With the re: prefix we can use regular expresssions, for example:

tree = ivt.blocking()
tree.ignore_calls.add(r're:namespace\..*')

ignores all function of namespace.

Decorator

A better way to hide functions is to use the @ivt.show decorator on only the functions you want to graph. The decorator uses the global ivt.decorator_tree tree.
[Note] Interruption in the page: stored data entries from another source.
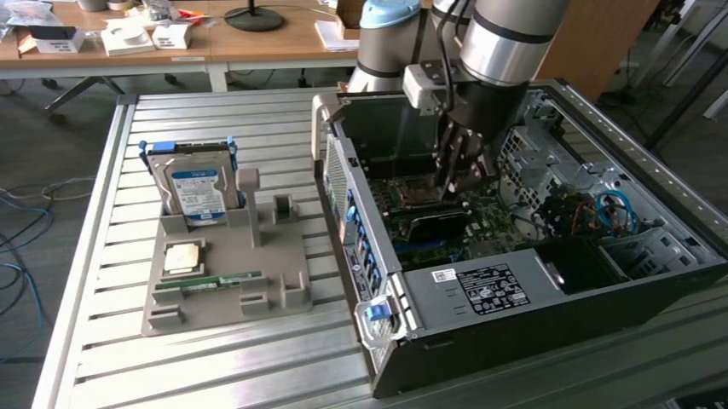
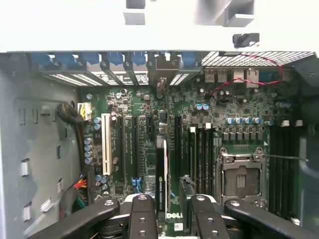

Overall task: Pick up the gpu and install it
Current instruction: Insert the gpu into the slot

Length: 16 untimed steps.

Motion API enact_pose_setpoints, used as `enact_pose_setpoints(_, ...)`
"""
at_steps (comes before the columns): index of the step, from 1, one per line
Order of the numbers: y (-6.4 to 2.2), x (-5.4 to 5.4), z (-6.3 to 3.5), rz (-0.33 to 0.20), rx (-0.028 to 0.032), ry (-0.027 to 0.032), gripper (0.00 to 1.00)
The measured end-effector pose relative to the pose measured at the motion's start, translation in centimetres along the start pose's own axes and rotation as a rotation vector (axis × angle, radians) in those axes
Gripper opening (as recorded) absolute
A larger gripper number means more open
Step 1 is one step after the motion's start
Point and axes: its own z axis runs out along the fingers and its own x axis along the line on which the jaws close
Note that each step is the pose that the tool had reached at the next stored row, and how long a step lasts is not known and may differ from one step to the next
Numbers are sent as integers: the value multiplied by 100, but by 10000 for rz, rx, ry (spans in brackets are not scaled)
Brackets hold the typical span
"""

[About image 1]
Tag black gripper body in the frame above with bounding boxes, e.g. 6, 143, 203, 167
447, 80, 531, 140

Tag Nvidia graphics card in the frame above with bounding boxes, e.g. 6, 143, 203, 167
389, 203, 473, 246

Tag metal CPU socket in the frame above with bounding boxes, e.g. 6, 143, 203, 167
389, 176, 451, 210

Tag green RAM stick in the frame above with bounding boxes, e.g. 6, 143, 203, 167
154, 272, 266, 295
388, 206, 464, 221

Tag green motherboard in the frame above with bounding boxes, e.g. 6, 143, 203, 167
364, 153, 548, 274

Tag long expansion slot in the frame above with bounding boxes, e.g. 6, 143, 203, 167
395, 240, 456, 253

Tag black fan shroud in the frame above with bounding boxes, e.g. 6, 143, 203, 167
533, 238, 632, 296

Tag white paper stack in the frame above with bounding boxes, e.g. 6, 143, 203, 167
314, 20, 361, 53

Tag grey power supply unit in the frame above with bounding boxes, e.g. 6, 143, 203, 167
392, 249, 568, 337

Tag metal disk bay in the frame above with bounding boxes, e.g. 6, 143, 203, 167
596, 228, 704, 282

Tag open black PC case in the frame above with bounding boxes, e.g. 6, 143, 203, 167
310, 78, 728, 400

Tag wooden desk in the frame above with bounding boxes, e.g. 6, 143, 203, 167
0, 0, 523, 93

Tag black round lamp base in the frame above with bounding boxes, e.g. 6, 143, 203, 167
224, 0, 286, 33

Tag hard disk in blue carrier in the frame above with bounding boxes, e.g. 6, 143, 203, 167
138, 136, 240, 227

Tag grey printed parts rack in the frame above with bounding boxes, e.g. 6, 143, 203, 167
141, 168, 314, 337

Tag CPU chip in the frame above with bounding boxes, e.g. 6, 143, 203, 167
163, 244, 203, 274

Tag white labelled box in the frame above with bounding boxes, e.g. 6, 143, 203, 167
151, 24, 193, 50

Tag white box with tape roll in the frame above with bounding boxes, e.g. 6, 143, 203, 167
101, 19, 157, 57

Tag white box with black lid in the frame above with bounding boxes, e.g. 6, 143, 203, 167
27, 25, 87, 55

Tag clear plastic bag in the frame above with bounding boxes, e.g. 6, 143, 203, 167
0, 0, 65, 29

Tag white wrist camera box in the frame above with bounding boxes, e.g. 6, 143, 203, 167
403, 61, 456, 117

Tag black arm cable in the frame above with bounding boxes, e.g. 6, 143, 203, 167
436, 0, 477, 114

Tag red wire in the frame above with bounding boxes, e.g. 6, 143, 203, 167
573, 199, 599, 238

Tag blue data wire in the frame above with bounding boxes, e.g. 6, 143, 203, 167
591, 190, 640, 235

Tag white floor cable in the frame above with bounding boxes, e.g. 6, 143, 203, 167
0, 176, 98, 204

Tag blue floor cable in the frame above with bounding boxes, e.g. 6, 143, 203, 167
0, 187, 57, 363
import invocation_tree as ivt
ivt.decorator_tree = ivt.blocking()               # set tree used by decorator
#ivt.decorator_tree = ivt.blocking_each_change()  # block at each change, but much slower

@ivt.show  # use decorator to select which functions to graph
def permutations(elements, perm, n):
    if n == 0:
        print(perm)
    else:
        for element in elements:
            perm.append(element)
            permutations(elements, perm, n-1)
            perm.pop()
            
permutations( 'LR', [], 3)  # all permutations of L and R of length 3

Blocking

For convenience we provide these functions to set common configurations:

• ivt.blocking(filename), blocks on function call and return
• ivt.blocking_each_change(filename), blocks on each change of value
• ivt.debugger(filename), non-blocking for use in debugger tool (open <filename> manually)
• ivt.gif(filename), generates many output files on function call and return for gif creation
• ivt.gif_each_change(filename), generates many output files on each change of value for gif creation
• ivt.non_blocking(filename), non-blocking on each function call and return

To visualize the invocation tree in a debugger tool, such as the integrated debugger in Visual Studio Code, use:

tree = ivt.debugger()
tree(som_function, arg1, arg2)

and open the 'tree.pdf' file in the local directory manually.

Details

More detailed configurations can be set on an Invocation_Tree objects:

tree = ivt.Invocation_Tree()

• tree.filename : str
  • filename to save the tree to, defaults to 'tree.pdf'
• tree.show : bool
  • if True the default application is open to view 'tree.filename'
• tree.block : bool
  • if True program execution is blocked after the tree is saved
• tree.src_loc : bool
  • if True the source location is printed when blocking
• tree.each_line : bool
  • if True each line of the program is stepped through
• tree.max_string_len : int
  • the maximum string length, only the end is shown of longer strings
• tree.gifcount : int
  • if >=0 the out filename is numbered for animated gif making
• tree.indent : string
  • the string used for identing the local variables
• tree.color_active : string
  • HTML color for active function
• tree.color_paused* : string
  • HTML color for paused functions
• tree.color_returned*: string
  • HTML color for returned functions
• tree.to_string : dict[str, fun]
  • mapping from type/name/id to a to_string() function for custom printing of values
• tree.hide_vars : set()
  • set of all variables names that are not shown in the tree
• tree.hide_calls : set()
  • set of all functions names that are not shown in the tree
• tree.ignore_calls : set()
  • set of all functions names that are not shown in the tree, including its children
• tree.fontname : str
  • the font used in the graph, default 'Times-Roman' (widely available on the web)
• tree.fontsize : str
  • the font size used in the graph, default '14'

Troubleshooting

• Adobe Acrobat Reader doesn't refresh a PDF file when it changes on disk and blocks updates which results in an Could not open 'tree.pdf' for writing : Permission denied error. One solution is to install a PDF reader that does refresh (SumatraPDF, Okular, ...) and set it as the default PDF reader. Another solution is to render() the graph to a different output format.

Memory_Graph Package

The invocation_tree package visualizes function calls at different moments in time. If instead you want a detailed visualization of your data at the current time, check out the memory_graph package.